I recently was told that a product would be hosted on a local cloud.

What they meant was an NFS share.


The Internet sounds like the 1990s, whereas The Cloud sounds like the 2014s.

Sadly, I'm not just being ironic.


This is great, nice job! I work at Keen IO and we're kind of obsessed with smart device event data. Do you think Spark users would be interested in an API to collect & query all their Spark events? For example we have integrations so that any Stripe or Sendgrid user can collect & query their payment/email events. I could imagine a similar integration for Spark events. We also work with smart devices companies. There could be some really interesting partnership opportunities here. Thanks for sharing your post!


Can everything be enabled without spark.io in the loop? In other words, can I just use my own home server and get the same functionality today?


From the homepage (https://www.spark.io/):

What if I don't want to connect through the Cloud?

That's okay! The Cloud is there to make the Core easier to work with, but if you'd rather do it yourself, that's no problem. The Core lets you do your own socket programming over TCP and UDP.

If you want the simplicity of the Cloud but you want it on your own server, we'll be releasing an open source version of the Cloud designed for quick and easy deployment.


Thanks, so the answer is no, as long as that open source version is vaporware.

The reason I asked is that once they get purchased by, say, Google or Facebook, their cloud services will probably get either shut down, or severely constrained. I'm not interested in sinking resources into a platform based on question marks.


(full disclaimer: I work at Spark, and am personally responsible for the local cloud)

We will definitely be releasing this, we consider it a promise we made to our Kickstarter backers.


How can we help?


Thank you for asking, much appreciated. :)

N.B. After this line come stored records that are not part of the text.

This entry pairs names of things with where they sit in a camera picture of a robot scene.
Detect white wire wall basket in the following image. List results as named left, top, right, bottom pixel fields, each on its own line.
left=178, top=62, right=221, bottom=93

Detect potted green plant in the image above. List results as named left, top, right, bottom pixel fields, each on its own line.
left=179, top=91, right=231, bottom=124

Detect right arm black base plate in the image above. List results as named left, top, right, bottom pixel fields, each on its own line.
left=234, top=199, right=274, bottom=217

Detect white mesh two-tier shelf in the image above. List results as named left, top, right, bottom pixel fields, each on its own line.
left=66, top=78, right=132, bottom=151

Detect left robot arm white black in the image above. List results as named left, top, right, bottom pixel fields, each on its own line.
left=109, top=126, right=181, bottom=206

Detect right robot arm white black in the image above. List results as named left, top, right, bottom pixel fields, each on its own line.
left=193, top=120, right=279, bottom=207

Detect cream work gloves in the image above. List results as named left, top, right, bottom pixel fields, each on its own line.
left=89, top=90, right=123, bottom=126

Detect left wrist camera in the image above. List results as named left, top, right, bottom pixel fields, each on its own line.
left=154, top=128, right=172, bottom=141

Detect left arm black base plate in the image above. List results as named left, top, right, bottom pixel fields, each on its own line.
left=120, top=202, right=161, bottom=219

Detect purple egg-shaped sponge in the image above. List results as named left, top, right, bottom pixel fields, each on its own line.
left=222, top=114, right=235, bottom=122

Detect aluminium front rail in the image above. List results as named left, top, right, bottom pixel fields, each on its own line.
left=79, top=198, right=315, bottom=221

We'll probably do a small beta as we get the local cloud ready for release to make sure things are easy to use and work as expected. Since it'll be open source, I'm hoping the beta group can help find bugs and even send in pull requests if there are pieces they want added. The beta signup thread is here at the moment: https://community.spark.io/t/where-is-the-source-code-for-th...

Thanks, David


I think you missed this part:

> The Core lets you do your own socket programming over TCP and UDP.

There's nothing stopping you from writing your own TCP/UDP listener server and having the Spark write to a port on that.


Except for the fact that the TCPClient library that they provide is broken and causes the core to lockup within a few minutes.


Supposedly they are going to open source the cloud side of the software so you could setup your own. I would wait for this instead of writing my own tcp connection.


I'm looking for a wifi ingress monitor (ideally it would take a picture rather than be a simple sensor) - any suggestions.

Also, re the spark:

"No need to ever plug the Core into your computer" vs. "Power it over USB"

Edit: scratch that, https://www.spark.io/# has details of a "battery shield" with a LiPo - an idea of the battery life when running the OP's sensor application would be nice though?


are you talking about "ingress" the google game? You are probably talking about physical security but if not, I would love to hear more about what this monitor would do for you to monitor the game


Sorry, I meant the boring one. Presumably in the Google one the app provides all the monitoring you need.


For me, the most interesting thing was HTML server-sent events which I had never heard of before. Thanks!